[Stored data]

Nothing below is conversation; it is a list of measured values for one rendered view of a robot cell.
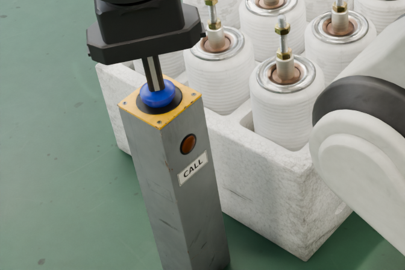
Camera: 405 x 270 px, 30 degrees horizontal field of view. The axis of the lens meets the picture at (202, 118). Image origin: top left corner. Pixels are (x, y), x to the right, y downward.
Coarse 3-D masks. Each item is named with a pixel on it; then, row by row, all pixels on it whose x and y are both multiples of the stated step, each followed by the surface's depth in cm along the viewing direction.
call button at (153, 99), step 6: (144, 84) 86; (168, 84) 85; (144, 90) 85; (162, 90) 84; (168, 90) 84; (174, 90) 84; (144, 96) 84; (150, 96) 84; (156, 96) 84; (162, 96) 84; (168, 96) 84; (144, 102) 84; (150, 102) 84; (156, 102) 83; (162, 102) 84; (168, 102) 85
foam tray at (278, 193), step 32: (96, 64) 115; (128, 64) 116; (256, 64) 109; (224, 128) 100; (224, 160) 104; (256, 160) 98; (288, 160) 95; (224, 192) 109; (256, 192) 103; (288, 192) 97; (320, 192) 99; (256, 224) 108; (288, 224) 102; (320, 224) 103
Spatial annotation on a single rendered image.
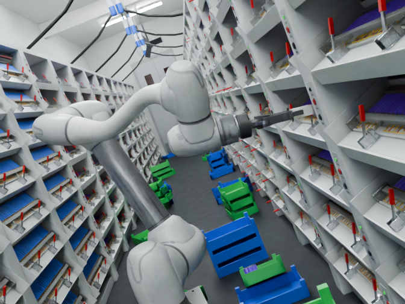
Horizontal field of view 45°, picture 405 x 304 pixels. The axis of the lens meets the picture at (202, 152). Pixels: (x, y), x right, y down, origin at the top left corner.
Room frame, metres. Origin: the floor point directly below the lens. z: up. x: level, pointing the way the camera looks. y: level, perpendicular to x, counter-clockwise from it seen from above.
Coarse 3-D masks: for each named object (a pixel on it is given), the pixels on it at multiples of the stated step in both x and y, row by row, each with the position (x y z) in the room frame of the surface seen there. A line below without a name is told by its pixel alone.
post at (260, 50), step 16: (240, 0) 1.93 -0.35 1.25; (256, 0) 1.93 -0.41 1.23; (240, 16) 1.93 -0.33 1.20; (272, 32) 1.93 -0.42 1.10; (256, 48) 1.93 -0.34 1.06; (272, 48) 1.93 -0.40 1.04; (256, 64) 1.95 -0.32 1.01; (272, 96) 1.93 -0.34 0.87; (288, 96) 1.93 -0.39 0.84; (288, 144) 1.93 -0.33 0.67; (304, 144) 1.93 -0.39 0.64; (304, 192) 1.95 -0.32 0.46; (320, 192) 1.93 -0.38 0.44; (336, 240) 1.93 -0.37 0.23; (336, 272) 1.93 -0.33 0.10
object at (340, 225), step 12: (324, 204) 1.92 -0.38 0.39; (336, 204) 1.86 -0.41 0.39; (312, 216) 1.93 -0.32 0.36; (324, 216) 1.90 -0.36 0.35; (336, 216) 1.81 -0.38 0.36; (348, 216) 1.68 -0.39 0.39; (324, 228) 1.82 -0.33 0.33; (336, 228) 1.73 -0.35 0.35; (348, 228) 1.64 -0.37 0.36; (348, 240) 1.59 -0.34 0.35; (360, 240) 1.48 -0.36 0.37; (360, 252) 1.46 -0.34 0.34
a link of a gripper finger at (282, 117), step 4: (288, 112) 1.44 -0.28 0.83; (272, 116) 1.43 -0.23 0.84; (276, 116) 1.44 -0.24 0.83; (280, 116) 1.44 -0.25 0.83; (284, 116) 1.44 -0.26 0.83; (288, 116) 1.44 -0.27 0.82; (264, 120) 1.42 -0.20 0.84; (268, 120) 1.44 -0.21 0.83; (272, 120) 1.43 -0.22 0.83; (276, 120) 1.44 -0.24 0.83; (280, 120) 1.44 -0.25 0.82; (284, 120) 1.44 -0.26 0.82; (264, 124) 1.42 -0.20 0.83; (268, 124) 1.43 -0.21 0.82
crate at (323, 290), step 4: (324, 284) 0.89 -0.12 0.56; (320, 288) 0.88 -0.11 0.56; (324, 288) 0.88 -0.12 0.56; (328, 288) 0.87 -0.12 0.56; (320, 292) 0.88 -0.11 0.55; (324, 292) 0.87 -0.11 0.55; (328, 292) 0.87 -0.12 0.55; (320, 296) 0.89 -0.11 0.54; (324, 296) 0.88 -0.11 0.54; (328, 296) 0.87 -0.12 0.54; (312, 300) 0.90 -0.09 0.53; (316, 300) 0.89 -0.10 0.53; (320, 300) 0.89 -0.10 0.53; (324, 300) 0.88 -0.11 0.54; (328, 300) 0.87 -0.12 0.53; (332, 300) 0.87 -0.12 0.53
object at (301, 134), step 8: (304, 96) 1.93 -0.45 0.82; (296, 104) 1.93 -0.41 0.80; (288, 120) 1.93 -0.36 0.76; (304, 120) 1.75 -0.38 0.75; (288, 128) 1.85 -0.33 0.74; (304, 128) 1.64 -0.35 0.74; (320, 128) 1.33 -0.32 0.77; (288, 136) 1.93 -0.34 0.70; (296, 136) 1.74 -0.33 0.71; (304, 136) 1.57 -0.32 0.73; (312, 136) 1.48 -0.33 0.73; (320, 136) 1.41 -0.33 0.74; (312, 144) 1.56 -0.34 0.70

◆ The task: Pull each line containing "picture" from the records.

◆ Output for this exercise:
Camera: 405 x 270 px, 30 degrees horizontal field of view. The axis of the lens meets the picture at (202, 118). Image origin: top left corner. Pixels are (x, y), x to the right, y downward.
Horizontal field of view 45°, picture 405 x 304 pixels. The axis of the lens meets the picture at (202, 152). Pixels: (x, y), x right, y down, origin at the top left corner.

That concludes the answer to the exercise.